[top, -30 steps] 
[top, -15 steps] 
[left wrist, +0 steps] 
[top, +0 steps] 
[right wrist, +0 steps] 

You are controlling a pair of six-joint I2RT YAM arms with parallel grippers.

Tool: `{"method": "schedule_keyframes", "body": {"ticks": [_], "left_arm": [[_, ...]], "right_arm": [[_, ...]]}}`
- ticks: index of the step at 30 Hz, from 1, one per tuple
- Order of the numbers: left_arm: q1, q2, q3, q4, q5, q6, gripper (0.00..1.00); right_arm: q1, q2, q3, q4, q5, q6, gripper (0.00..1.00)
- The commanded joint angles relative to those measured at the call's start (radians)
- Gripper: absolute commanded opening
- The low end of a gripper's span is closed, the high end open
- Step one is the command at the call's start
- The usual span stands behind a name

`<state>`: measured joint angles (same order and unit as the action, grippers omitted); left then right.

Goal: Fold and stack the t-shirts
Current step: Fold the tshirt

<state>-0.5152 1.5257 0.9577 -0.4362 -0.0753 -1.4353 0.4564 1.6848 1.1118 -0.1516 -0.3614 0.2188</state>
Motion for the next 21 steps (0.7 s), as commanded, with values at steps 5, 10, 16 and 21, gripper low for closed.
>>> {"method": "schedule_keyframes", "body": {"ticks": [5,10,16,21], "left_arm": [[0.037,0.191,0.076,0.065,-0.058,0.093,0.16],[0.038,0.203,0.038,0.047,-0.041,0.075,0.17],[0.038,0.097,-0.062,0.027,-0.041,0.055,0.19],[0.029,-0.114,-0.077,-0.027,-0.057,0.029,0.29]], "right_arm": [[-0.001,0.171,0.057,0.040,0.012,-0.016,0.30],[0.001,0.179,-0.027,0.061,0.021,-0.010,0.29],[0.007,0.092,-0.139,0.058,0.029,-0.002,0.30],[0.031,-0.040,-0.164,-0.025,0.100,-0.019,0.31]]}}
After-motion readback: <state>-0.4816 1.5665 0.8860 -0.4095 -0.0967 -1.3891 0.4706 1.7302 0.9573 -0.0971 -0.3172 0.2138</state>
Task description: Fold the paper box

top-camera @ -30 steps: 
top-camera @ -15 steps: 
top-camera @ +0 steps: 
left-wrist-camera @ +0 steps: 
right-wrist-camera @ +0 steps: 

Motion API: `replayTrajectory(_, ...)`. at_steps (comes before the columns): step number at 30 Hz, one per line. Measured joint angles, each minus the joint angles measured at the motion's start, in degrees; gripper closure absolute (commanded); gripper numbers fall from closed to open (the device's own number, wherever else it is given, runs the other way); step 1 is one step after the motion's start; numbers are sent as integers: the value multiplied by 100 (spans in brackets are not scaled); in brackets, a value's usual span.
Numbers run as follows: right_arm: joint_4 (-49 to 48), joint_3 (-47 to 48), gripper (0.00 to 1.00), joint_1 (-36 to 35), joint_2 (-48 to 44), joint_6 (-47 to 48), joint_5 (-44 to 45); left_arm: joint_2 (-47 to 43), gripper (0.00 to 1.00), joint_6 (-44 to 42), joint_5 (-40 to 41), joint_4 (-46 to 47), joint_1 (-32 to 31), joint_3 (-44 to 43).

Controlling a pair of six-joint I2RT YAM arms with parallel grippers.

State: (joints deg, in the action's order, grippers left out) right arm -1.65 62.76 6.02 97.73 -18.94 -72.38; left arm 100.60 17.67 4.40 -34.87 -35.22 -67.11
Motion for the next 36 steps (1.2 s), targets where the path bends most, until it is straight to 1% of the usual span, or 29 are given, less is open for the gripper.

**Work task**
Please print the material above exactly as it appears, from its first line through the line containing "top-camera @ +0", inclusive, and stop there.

**Output of the task**
[top, -30 steps] 
[top, -15 steps] 
[left wrist, +0 steps] 
[top, +0 steps] 
[right wrist, +0 steps] 

You are controlling a pair of six-joint I2RT YAM arms with parallel grippers.

Tool: `{"method": "schedule_keyframes", "body": {"ticks": [_], "left_arm": [[_, ...]], "right_arm": [[_, ...]]}}`
- ticks: index of the step at 30 Hz, from 1, one per tuple
- Order of the numbers: left_arm: q1, q2, q3, q4, q5, q6, gripper (0.00..1.00); right_arm: q1, q2, q3, q4, q5, q6, gripper (0.00..1.00)
- The commanded joint angles relative to those measured at the call's start (radians)
- Gripper: absolute commanded opening
- The low end of a gripper's span is closed, the high end open
- Step one is the command at the call's start
- The usual span stands behind a name

`<state>`: measured joint angles (same order and unit as the action, grippers omitted); left then right.

Goal: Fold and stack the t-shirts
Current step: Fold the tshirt

<state>-0.5152 1.5257 0.9577 -0.4362 -0.0753 -1.4353 0.4564 1.6848 1.1118 -0.1516 -0.3614 0.2188</state>
Motion for the next 21 steps (0.7 s), as commanded, with values at steps 5, 10, 16 and 21, gripper low for closed.
>>> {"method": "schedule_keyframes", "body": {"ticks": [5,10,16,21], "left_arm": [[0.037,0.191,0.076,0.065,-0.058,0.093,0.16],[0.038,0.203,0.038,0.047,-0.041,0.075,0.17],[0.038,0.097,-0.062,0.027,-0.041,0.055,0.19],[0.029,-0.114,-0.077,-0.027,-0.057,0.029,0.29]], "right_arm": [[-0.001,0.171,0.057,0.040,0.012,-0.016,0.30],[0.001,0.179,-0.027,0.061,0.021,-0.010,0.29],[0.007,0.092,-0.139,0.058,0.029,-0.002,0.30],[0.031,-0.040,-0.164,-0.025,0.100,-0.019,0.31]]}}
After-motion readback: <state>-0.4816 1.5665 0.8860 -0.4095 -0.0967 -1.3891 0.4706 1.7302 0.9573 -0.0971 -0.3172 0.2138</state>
Task description: Fold the paper box

top-camera @ -30 steps: 
top-camera @ -15 steps: 
top-camera @ +0 steps: 

Thus the exercise is complete.